It was harder than lever imagined it would be to pretend we didn’t know each other Saturday night.

If he’d been trying to frame himself and Leigh for Logan’s murder, he could not have chosen better phrasing, Michael thought with disgust.

He looked again at Littleton’s words, and the underlying messages in her phrasing did not escape him, but the phrase that truly swayed him was the reference to Leigh and the word “urgent.” If Littleton was smart enough to play on his feelings for Leigh, she was also smart enough to have kept copies of the note. On the other hand, copies were never as effective with a jury as an original, so she was taking a gamble by returning it—evidently with McCord’s consent.

Michael hesitated, tapping the end of the envelope on his desk. The idea of letting McCord into his office made him grind his teeth. Wallbrecht’s summation of McCord ran through his mind. . . . Trumanti picked the wrong man for this job. You can’t send Mack after the wrong target and order him to stay on it for some self-serving reason . . . because Mack will not only go after the right target on his own, he’ll bring him down and then he’ll go after you He’s the best detective the NYPD has ever had, but he won’t play politics, and he won’t kiss anybody’s ass.
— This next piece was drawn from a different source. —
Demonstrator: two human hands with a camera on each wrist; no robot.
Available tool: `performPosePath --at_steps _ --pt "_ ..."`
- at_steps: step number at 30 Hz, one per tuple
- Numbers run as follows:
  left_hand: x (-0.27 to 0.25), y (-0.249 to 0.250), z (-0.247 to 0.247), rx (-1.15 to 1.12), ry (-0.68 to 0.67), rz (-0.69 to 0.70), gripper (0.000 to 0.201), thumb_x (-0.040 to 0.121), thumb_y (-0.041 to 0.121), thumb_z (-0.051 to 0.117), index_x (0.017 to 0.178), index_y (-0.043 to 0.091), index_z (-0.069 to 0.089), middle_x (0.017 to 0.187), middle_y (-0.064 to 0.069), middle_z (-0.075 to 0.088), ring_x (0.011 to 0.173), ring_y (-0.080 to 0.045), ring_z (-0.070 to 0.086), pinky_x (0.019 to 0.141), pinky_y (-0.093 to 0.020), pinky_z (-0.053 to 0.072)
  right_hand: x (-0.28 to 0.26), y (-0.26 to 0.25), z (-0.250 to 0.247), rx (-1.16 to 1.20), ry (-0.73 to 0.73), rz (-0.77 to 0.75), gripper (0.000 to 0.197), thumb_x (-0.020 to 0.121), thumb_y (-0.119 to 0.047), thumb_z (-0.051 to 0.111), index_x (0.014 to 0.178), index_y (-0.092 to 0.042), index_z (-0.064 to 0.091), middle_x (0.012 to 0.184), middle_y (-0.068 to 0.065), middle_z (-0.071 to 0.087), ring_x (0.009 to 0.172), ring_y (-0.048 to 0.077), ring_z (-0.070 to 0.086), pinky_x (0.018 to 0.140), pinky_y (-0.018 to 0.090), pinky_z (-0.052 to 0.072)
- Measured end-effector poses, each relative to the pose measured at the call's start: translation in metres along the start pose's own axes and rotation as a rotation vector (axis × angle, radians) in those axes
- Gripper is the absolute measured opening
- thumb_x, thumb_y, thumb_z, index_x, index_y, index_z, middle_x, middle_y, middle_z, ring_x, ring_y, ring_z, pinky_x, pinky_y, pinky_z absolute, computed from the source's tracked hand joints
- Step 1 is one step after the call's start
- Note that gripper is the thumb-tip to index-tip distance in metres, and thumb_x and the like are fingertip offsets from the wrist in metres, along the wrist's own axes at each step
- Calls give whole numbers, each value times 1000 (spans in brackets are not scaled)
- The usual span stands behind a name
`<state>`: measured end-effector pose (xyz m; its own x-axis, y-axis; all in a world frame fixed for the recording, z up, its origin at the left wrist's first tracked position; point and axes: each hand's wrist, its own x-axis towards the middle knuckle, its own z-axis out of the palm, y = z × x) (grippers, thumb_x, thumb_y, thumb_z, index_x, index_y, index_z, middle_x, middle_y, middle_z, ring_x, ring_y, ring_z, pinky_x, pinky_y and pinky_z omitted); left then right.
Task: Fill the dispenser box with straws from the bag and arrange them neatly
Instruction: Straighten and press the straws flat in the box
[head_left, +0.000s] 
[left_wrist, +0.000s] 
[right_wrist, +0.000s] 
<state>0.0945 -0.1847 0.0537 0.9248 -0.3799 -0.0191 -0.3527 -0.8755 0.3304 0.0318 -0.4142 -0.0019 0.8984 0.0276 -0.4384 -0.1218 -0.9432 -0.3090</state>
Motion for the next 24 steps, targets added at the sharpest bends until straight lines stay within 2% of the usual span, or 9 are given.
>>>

Personally, Michael couldn’t stand the arrogant bastard, but Wallbrecht held him in the highest esteem, and Wallbrecht was the best in his business.

“Shall I call Bill Kovack in security and have him come down here and remind the detectives of the legalities involved in being on these premises without a warrant?”

“No,” Michael said curtly. “Bring them in, but first bring a tape recorder in here.”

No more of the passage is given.